Ghost au Download Festival - Juin 2018 / Bernard Monasterolo

Au crépuscule, le prince des ténèbres Ozzy Osbourne fait son entrée au son de Carmina Burana, une croix imposante surplombant la scène. Deux ans après les adieux de Black Sabbath au Hellfest, le chanteur britannique fait à son tour ses adieux en solo, avec le No More Tours II, à la suite de sa première tournée pré-retraite qui remonte à… 1992. C’est dire si l’on prend au sérieux l’annonce de cette mise en retraite. Mais le retour du guitar hero viking Zack Wilde, fidèle de 30 ans, a de quoi réjouir les fidèles du prince des ténèbres.

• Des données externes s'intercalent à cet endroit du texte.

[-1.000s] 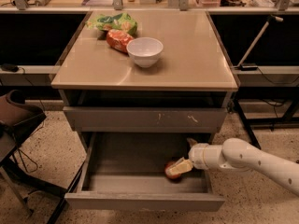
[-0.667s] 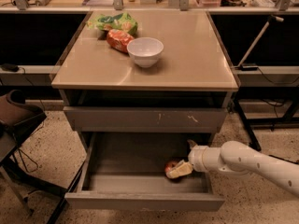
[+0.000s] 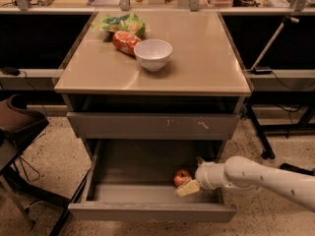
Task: Pick apple from middle drawer and place on counter
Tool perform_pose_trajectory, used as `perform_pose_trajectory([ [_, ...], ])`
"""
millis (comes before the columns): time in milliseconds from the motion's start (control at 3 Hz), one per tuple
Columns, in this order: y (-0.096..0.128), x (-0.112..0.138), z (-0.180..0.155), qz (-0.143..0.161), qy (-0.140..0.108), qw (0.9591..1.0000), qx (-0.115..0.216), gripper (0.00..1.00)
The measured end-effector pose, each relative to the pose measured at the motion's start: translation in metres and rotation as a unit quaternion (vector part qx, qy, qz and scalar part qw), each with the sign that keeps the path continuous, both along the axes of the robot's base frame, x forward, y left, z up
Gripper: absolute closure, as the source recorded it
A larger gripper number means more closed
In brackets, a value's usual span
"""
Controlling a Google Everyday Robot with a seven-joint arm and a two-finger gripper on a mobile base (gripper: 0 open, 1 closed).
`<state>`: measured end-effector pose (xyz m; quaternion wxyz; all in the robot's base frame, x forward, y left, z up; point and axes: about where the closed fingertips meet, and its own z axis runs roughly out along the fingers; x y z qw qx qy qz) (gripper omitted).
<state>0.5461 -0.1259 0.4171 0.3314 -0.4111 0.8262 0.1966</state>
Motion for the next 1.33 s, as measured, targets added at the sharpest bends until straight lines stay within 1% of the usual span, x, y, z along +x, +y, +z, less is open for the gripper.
perform_pose_trajectory([
  [333,0.017,-0.004,-0.007,0.016,0.009,0.9997,0.015,0.0],
  [667,0.05,-0.012,-0.007,0.041,0.017,0.9981,0.044,0.0],
  [1000,0.05,-0.012,-0.008,0.041,0.017,0.9981,0.044,0.0],
  [1333,0.036,0.001,-0.028,0.021,0.033,0.9984,0.041,0.0],
])
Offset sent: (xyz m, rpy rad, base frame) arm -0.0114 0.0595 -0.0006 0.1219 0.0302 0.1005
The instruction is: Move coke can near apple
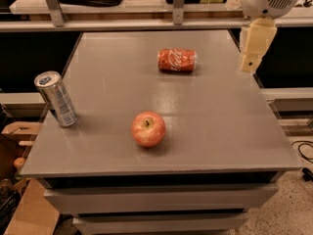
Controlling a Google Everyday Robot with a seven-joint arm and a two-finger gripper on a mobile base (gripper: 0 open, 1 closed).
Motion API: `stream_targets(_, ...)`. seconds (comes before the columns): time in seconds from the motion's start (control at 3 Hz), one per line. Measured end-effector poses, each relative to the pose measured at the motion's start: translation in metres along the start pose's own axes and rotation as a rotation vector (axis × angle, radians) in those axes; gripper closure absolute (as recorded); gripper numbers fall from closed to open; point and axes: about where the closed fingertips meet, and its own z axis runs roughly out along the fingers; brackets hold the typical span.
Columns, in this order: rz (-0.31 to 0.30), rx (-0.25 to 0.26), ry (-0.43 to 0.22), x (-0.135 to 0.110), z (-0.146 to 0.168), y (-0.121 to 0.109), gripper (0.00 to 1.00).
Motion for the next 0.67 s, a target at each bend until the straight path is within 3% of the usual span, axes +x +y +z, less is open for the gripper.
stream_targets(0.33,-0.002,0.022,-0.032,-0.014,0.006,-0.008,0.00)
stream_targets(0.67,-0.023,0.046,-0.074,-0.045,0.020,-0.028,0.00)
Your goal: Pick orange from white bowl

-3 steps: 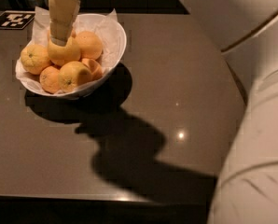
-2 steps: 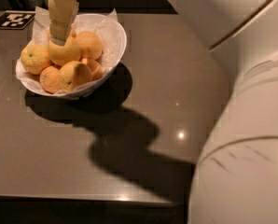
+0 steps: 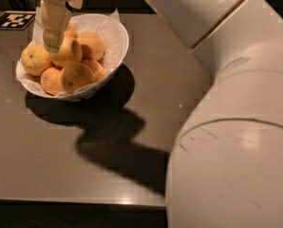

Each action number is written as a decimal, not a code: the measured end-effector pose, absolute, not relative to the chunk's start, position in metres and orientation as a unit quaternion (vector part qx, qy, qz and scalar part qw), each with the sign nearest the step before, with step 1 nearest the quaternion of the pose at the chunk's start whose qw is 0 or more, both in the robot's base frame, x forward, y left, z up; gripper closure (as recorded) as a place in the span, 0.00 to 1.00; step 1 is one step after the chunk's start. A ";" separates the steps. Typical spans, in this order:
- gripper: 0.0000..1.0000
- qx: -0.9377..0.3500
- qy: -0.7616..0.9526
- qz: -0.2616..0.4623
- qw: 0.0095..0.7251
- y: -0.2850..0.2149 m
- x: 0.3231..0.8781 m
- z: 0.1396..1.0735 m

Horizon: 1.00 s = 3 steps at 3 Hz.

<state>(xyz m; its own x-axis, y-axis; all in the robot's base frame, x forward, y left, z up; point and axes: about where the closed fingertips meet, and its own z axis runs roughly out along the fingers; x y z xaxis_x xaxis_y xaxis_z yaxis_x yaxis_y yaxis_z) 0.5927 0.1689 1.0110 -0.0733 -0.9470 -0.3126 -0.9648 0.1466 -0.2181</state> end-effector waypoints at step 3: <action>0.22 -0.653 0.741 0.025 0.158 0.188 0.608 0.976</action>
Offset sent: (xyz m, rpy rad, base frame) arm 0.0045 0.0030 -0.0462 -0.1251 0.1254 -0.0198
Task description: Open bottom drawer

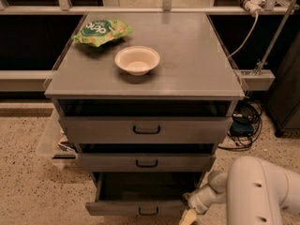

La rock star presque septuagénaire possède en solo une liste conséquente de classiques (Crazy Train, Bark At The Moon, No More Tears), ce qui ne l’empêche pas de piocher allègrement dans le répertoire du Sabbath noir avec un Fairies Wear Boots et un War Pigs dantesques. Comme à son habitude, statique mais le regard de dément, le vétéran souvent raillé pour ses limites vocales s’en sort pourtant ce soir avec les honneurs. La cérémonie d’adieux se clôt sur l’hymne Paranoid, sans fausses notes.

Ozzy Osbourne au Download Festival - Juin 2018 / Bernard Monasterolo

Festival Download sur la base aérienne 217 de Brétigny-sur-Orge - Le Plessis-Pâté, située à trente minutes de Paris. Marilyn Manson en concert samedi 16 juin, les Foo Fighters dimanche 17 juin et Guns N’ Roses lundi 18 juin.